Setelahnya mereka lebih banyak diam. Rylie sendiri tidak ingin memulai obrolan dan mungkin Adel pun sama. Rylie melirik sekilas saat melewati lapangan basket. Anggota klub basket kini sedang berlatih di sana. Hari ini memang katanya tidak ada pelajaran, akan tetapi para siswa tidak diperbolehkan pulang sebelum jam pulang sekolah nanti. Melihat hal itu mendadak dia merasa iri. Anak-anak cowok itu punya kegiatan untuk mengisi waktu luang sebelum pulang, sedangkan dirinya mungkin hanya bisa menatap layar ponselnya sampai beberapa jam ke depan sambil menahan rasa gatal untuk tidak membuka SweetTalk dan membalas pesan yang sejak kemarin berjejal di direct message akun tersebut. Ah, dia bisa saja ke perpustakaan dan menghabiskan waktu di sana. Benar, membaca pasti bisa membuat waktu lebih cepat berlalu. Namun, semua susunan rencana di kepalanya mendadak buyar kala Adel menyentuh lengannya.

"Kenapa?"

"Kita nonton mereka latihan dulu yuk!" ajak Adel sambil menunjuk ke lapangan basket.

"Hah? Ngapain?"

"Kan jam kosong nih, lumayan kan buat habisin waktu," bujuk gadis itu.

Rylie sekarang mengarahkan pandangan ke lapangan basket yang mulai ramai. Puluhan siswa perempuan kini duduk di pinggir lapangan untuk menonton. Mungkin mereka ingin berlama-lama memandangi anggota tim basket sekolah yang terkenal tampan dan cowok banget itu. Bukan hal yang aneh juga kalau dirinya dan Adel ikut bergabung.

"Ayolah, Ry! Sekali-kali!"

Rylie belum sempat mengatakan apa pun kala Adel menarik paksa tangannya. Ya, sudahlah, toh hanya karena jam pelajaran dikosongkan. Kalaupun dia ke perpustakaan, belum tentu juga bisa berkonsentrasi saat pikirannya penuh seperti sekarang. Adel mengajaknya ke pinggir lapangan dan duduk di sana.

Permainan basket terus berlanjut bersama sorak-sorai murid perempuan di pinggir lapangan. Dia tidak mengenal semua orang, akan tetapi dia yakin pasti beberapa dari mereka menghubungi SweetTalk demi curhat masalah percintaan dengan anggota tim basket. Meski seingatnya anggota tim basket itu tidak pernah curhat masalah asmara padanya.
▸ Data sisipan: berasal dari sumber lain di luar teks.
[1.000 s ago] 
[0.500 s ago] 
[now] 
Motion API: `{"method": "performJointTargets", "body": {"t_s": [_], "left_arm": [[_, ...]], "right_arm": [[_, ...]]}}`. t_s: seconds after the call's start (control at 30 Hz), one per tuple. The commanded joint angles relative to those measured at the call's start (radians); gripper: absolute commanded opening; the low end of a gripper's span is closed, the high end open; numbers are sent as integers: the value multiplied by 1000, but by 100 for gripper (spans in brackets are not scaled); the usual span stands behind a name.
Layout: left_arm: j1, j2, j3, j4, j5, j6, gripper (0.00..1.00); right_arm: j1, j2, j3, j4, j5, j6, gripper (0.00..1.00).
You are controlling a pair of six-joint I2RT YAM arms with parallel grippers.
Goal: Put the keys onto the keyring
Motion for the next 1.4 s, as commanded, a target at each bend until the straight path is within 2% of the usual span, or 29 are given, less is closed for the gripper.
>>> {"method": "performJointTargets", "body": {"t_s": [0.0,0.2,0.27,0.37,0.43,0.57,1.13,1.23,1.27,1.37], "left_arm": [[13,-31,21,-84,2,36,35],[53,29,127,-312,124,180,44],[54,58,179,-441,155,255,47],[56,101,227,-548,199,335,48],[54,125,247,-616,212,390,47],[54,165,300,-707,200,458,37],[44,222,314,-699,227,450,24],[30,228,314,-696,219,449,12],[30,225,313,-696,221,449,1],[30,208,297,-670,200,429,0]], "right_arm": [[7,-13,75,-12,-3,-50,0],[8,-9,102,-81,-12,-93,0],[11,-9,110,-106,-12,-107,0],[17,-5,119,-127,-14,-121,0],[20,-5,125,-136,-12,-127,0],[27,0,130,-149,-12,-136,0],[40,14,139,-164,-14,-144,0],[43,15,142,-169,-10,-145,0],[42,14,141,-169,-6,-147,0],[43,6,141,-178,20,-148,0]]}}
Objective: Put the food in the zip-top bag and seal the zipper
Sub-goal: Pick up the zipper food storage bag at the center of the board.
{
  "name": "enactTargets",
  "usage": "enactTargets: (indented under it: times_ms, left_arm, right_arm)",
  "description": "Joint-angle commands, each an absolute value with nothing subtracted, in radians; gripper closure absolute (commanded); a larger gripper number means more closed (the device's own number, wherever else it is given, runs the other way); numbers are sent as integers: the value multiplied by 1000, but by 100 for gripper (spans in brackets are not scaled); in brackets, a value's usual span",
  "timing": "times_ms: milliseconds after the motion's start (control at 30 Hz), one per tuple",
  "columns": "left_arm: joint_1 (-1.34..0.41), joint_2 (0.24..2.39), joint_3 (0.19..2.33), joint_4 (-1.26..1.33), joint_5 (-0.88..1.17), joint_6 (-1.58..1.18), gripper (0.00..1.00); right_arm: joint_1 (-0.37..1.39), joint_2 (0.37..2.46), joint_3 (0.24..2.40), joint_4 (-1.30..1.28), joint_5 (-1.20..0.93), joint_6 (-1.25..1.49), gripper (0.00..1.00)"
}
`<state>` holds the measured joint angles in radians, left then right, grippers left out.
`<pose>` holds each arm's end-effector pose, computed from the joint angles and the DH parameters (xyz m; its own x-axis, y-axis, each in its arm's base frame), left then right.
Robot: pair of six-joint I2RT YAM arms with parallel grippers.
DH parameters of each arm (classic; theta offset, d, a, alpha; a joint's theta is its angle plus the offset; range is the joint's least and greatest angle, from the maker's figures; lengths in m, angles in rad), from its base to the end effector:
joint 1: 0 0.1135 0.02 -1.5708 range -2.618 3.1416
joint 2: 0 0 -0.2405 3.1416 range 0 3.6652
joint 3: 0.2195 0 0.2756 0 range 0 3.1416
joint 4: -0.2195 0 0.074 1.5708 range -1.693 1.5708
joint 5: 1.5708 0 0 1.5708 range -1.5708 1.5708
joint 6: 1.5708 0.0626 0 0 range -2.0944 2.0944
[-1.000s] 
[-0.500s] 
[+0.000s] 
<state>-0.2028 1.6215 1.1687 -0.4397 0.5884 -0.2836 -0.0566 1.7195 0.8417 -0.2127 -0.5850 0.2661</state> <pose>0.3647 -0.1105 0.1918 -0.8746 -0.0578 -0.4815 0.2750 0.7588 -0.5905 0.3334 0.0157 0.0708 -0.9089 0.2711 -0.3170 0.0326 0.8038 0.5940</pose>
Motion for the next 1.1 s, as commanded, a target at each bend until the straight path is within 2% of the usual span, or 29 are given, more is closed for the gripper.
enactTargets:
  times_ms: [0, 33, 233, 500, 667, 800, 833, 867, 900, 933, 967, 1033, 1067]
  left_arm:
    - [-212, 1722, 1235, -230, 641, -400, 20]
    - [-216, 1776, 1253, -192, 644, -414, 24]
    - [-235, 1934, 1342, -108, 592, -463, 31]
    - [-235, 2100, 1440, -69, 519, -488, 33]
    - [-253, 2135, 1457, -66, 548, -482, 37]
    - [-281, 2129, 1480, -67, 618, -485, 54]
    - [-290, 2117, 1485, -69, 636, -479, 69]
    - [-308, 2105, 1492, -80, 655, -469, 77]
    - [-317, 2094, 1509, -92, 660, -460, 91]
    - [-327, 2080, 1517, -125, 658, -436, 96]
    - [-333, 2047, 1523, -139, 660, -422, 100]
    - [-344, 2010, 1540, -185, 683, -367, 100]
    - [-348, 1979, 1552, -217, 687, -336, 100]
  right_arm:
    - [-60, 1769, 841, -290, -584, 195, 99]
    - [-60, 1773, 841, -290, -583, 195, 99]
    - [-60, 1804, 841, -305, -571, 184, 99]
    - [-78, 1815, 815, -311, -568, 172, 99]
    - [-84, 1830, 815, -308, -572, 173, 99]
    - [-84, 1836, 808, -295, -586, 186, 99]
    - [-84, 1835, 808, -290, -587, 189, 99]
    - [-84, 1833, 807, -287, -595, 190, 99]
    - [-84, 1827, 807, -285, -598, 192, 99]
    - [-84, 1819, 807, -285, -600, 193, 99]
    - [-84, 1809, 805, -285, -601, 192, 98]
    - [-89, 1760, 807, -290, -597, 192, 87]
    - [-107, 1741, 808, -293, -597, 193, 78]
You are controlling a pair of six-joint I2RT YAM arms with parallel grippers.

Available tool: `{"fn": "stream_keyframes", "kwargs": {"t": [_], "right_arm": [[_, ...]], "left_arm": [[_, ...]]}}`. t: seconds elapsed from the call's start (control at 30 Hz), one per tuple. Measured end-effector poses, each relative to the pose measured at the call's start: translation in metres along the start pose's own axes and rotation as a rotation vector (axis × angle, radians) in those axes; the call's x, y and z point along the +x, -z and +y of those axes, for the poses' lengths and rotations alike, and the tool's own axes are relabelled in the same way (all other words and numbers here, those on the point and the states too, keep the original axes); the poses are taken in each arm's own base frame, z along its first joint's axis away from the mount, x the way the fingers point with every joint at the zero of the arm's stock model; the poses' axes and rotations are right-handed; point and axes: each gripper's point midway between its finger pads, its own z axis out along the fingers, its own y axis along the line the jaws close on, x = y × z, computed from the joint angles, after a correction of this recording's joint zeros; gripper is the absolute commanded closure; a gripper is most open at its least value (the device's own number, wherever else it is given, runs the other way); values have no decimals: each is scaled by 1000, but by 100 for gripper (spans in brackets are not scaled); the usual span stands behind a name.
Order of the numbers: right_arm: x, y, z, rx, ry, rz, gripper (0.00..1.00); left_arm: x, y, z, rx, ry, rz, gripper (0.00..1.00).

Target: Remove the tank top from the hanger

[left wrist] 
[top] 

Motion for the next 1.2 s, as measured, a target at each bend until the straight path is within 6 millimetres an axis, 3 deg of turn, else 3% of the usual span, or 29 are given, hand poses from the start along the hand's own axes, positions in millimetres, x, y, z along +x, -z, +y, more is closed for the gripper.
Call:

Ya, mungkin semacam cinta bertepuk sebelah tangan. Rylie tersentak kala ponselnya bergetar di saku celana. Satu pesan dari papanya mengambang di layar. Jantungnya berdebar kencang kala ujung jarinya mengetuk layar dan senyuman langsung mengembang di bibirnya dia membaca pesan yang tertulis di sana.

"Pak Handoko bilang kalau pihak sekolah akan menutup kasus ini sebagai kecelakaan biasa saja."

"Yes! Akhirnya!"

"Apanya?" Adel ini menoleh dan menatap dengan kening berkerut.

"Bu—bukan apa-apa!" kilahnya berbohong sambil mencoba memupus senyuman.

"Ih, apa sih? Kasih tahu dong!" rengeknya sambil menggoyangkan lengan Rylie. Tindakan yang membuat Rylie mendengus pelan dan menahan sebal.

"Papa tadi ngajak makan malam bareng," katanya berbohong lagi.

"Ah, kirain apa," sahut Adel sambil menarik tangannya dari lengan Rylie dan kembali menonton.

"Ya, bukan apa-apa juga, kamunya aja aneh dan mau tahu urusan orang lain!" gumamnya nyaris tanpa suara.

Rylie masih sibuk menjejalkan ponselnya kala teriakan terdengar di sekitarnya. Dia baru saja mendongak kala wajahnya terhantam sesuatu yang keras. Tidak membutuhkan waktu lama sampai hantaman lain terasa di bagian belakang kepalanya. Suara teriakan itu mendadak reda berganti dengan dengingan kencang yang bergema di telinga. Rylie mengerjap ketika menyadari sekarang dirinya menatap pemandangan berwarna biru dengan noktah-noktah putih. Ah, dia ternyata dia menatap langit dan awan-awan. Apa terjadi gempa bumi makanya langit bergetar seperti sekarang dan semuanya terasa bergoyang?

"Kamu enggak apa-apa?" Sebuah suara maskulin yang asing terdengar.

Mendengar suara sapaan yang ditujukan entah untuk siapa itu membuat Rylie mengerjap. Pemandangan biru itu berubah jadi sebentuk wajah seorang pemuda kala dia mencoba menutup kelopak mata dan membukanya lagi beberapa detik setelahnya. Kening di wajah pemuda itu terlipat sementara manik matanya menyiratkan kekhawatiran. Ah, semua ini pasti hanya khayalannya. Gempa bumi ini sampai membuatnya berhalusinasi.